# Bagging and Pasting

Bagging and pasting are ensemble methods that use [resampling methods](https://github.com/AlbinFranzen/ML-Algorithms-From-Scratch/blob/master/Model%20Optimisation/Model%20Assessment/Resampling%20Methods.ipynb) to create new sets of data and train a model on the new sets, aggregating the results. Bagging is the same as the bootstrap which randomly  resamples. Pasting however will only use each each datapoint once for each sample.

In [4]:
from sklearn.datasets import make_moons
from sklearn.model_selection import train_test_split
import numpy as np
np.random.seed(42)

X, y = make_moons(n_samples=500, noise=0.3, random_state=42)
X_train, X_test, y_train, y_test = train_test_split(X, y)

In [84]:
from sklearn.tree import DecisionTreeClassifier

dtc_clf = DecisionTreeClassifier()

In [101]:
from sklearn.metrics import accuracy_score

dtc_clf.fit(X_train, y_train)
dtc_clf_y_pred = dtc_clf.predict(X_test)

print("Decision Tree: " + str(accuracy_score(y_test, dtc_clf_y_pred)))

Decision Tree: 0.864


In [82]:
total = [0 for i in range(len(y_test))]
for i in range(500):  
    idx = np.array([np.random.randint(0,100) for i in range(100)])
    resampled_x = X_train[idx]
    resampled_y = y_train[idx]
    dtc_clf.fit(resampled_x, resampled_y)
    dtc_clf_y_pred = dtc_clf.predict(X_test)
    total = [a + b for a, b in zip(total, dtc_clf_y_pred)]

In [83]:
final_guess = [0 if i<250 else 1 for i in total]
final_guess = np.array(final_guess)
print("Decision Tree with bagging: " + str(accuracy_score(y_test, final_guess)))

Decision Tree with bagging: 0.88


In [125]:

total = [0 for i in range(len(y_test))]
for i in range(500):  
    idx = random.sample(range(70), 10)
    resampled_x = X_train[idx]
    resampled_y = y_train[idx]
    dtc_clf.fit(resampled_x, resampled_y)
    dtc_clf_y_pred = dtc_clf.predict(X_test)
    total = [a + b for a, b in zip(total, dtc_clf_y_pred)]

In [126]:
final_guess = [0 if i<250 else 1 for i in total]
final_guess = np.array(final_guess)
print("Decision Tree with pasting: " + str(accuracy_score(y_test, final_guess)))

Decision Tree with pasting: 0.84


## Random Forests

Random forests are the same as bagging except now for each time the decision tree makes a split it can only do so using a random subset of all the predictors (subset size is usually equal to the square root of the number of predictors).
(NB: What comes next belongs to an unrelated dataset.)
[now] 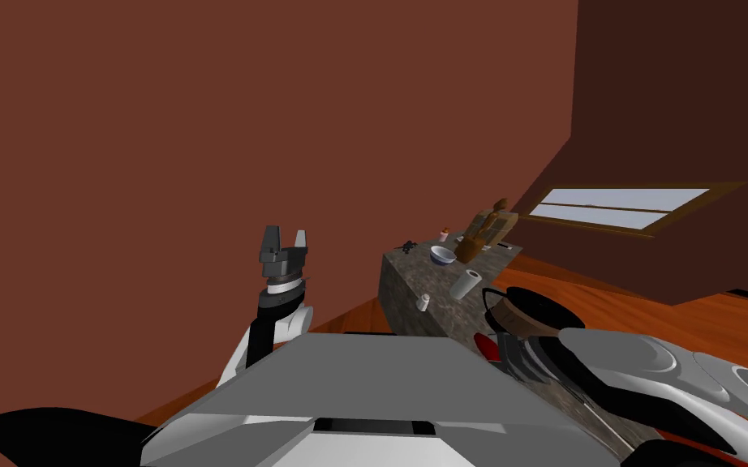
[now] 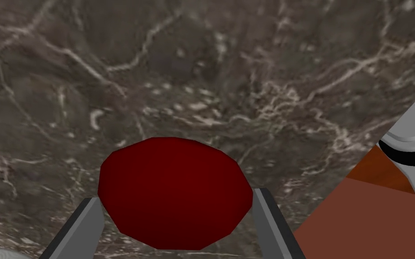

This makes all the bagged trees less correlated and can generalise better to the dataset.

## Extremly Randomized Trees (Extra-Trees)

Extra trees are the same as random forests except for each except at each node instead of splitting based on criterion such as gini the splits are completely randomized. So now features are randomized, split is randomized and sampling is randomized.